What is the shooting about? The kidnap cases that are taking place are against whom? When you came into Port Harcourt, you saw it as a graveyard. This is not the old Port Harcourt that we used to have. There are three principal economic centres in Nigeria: Lagos, Abuja and Port Harcourt.

We are by ourselves killing our own economic centre. In the comity of nations, we cannot compete as we should because the nerve centre of our economic activities is beginning to disappear. At the same time, Lagos is beginning to become the hub of oil activities in Nigeria because we are on our own asking Lagos to assume the position of being the oil capital of Nigeria and we call it militancy and I call it criminality.

"The way to define criminality is that anybody who breaks the laws of the Federal Republic of Nigeria is a criminal. The law says we shall not bear arms and so, anybody who bears arms has committed a crime and so, they are all criminals.

You may have been hearing gunshots, as you entered, who are the people being killed - the Niger Delta people. Julius Berger is moving out. They are leaving behind 4,500 Niger Delta people who work with them.

Those people will be thrown into the unemployment market. Michelin has left. All their staff from the Niger Delta are all unemployed and the economy is grinding to a halt and we are saying that is the struggle....

Militants' struggle not ideological

"The struggle for now, because it does not exist, because a struggle is ideological and there is no ideological bent to the struggle we are seeing.

Those who speak for us are no longer people like Justice Adolphus Karibi-Whyte (rtd.), Vice President Goodluck Jonathan. It is people like Ateke Tom that are our spokesmen. Does that mean that we have no graduate? Ateke Tom does not know how to speak English. So, if our leaders are Ateke and the rest and they speak on our behalf, imagine the quality of the people that we have produced. That is the indication.

"The first principle is self survival, if Nigeria has rejected me, should I reject myself? I will therefore fight not only for my right but for my existence and I ask, When they say our boys, whose boys? I ask, in whose interest? I have said before that while the oil economy is blowing away to Lagos, we are growing an economy based on criminality.

This economy based on criminality is evolving itself in so many spheres of life. Politicians are benefiting from it because they go to Abuja and say give us appointments and contracts, our boys will stop shooting, have they stopped shooting?

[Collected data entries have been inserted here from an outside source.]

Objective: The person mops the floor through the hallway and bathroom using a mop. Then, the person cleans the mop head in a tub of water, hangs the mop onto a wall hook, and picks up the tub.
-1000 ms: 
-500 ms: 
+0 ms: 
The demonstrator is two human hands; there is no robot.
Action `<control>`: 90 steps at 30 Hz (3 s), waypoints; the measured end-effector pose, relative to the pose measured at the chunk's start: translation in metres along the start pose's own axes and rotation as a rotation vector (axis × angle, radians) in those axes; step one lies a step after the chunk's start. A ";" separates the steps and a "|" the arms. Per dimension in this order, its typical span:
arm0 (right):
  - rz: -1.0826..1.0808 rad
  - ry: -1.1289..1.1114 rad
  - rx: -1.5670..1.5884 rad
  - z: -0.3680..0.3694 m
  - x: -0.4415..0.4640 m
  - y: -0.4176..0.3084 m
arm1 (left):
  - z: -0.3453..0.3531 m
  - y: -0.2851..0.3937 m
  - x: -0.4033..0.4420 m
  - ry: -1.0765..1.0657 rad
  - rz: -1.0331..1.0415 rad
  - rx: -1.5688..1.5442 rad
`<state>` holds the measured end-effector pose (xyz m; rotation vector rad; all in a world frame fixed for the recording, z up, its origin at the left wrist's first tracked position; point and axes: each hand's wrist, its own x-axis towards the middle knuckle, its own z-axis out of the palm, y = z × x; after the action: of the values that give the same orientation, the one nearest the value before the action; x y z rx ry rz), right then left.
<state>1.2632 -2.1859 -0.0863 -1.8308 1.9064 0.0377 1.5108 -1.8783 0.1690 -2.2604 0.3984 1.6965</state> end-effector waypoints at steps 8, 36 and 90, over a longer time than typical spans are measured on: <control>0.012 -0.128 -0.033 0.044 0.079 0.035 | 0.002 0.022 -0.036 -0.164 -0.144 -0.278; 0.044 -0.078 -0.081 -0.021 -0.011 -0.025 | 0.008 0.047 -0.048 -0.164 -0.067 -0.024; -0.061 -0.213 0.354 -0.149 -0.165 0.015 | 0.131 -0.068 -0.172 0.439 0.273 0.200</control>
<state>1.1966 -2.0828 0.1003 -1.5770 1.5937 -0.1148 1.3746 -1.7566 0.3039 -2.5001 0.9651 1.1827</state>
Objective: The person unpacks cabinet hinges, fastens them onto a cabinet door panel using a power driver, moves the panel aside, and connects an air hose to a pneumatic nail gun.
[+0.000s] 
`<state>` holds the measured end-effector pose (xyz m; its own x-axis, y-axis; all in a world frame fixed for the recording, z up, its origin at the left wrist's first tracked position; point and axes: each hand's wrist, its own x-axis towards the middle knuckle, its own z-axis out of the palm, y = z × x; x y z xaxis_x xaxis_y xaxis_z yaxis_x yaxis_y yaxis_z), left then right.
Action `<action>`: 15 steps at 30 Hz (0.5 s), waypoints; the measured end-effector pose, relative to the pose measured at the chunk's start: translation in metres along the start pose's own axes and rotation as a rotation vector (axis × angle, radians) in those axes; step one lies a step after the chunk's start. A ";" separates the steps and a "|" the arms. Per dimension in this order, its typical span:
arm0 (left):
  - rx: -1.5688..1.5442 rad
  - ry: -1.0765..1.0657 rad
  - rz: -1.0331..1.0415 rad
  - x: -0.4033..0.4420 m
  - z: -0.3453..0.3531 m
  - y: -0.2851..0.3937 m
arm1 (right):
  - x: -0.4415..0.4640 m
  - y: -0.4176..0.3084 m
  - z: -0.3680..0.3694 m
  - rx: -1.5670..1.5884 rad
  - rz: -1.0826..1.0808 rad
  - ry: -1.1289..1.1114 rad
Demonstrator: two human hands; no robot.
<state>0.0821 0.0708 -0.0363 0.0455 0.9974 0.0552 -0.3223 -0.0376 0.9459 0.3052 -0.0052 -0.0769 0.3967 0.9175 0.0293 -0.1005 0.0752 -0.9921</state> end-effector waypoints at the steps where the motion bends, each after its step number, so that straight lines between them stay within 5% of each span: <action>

There are those who are forming NGOs, saying they want to organise one peace conference on the Niger Delta, oil movement from the Niger Delta, prayer conference on the Niger Delta. They go round looking for funds for these conferences and empty some of them into their pockets.

That is the economy we are growing. It will not affect those of us who are governors, we are allowed to take our allowances but no matter whom you are and what you do, as a governor, before you are the people. We weep for you, we talk among ourselves.

Ateke Tom, Soboma George, Asari-Dokubo not our leaders

Relevant Links

"We ask ourselves one basic question: what are we voted here to do, what is our responsibility? Our responsibility is to ensure that the people who voted to put us here benefit from the resources we get from the Federal Government and ensure that we drive our economy to compete with other parts of the country but they are not allowing us to do that, they are not.

And when we hear people like Ateke Tom speak, the newspapers publish it. 50 per cent of the newspapers in this country belong to the Niger Delta and they present Ateke, Soboma George, Dokubo-Asari as our leaders, our spokesmen, no, the issues are beyond that.

The issue is that our leaders must move from here to Abuja for dialogue while we maintain this economy to be able to employ our people. I give you a typical example: I went to America, there is a company that wants to come to Rivers State to establish a plant and they said guarantee me security, which is what they are asking for.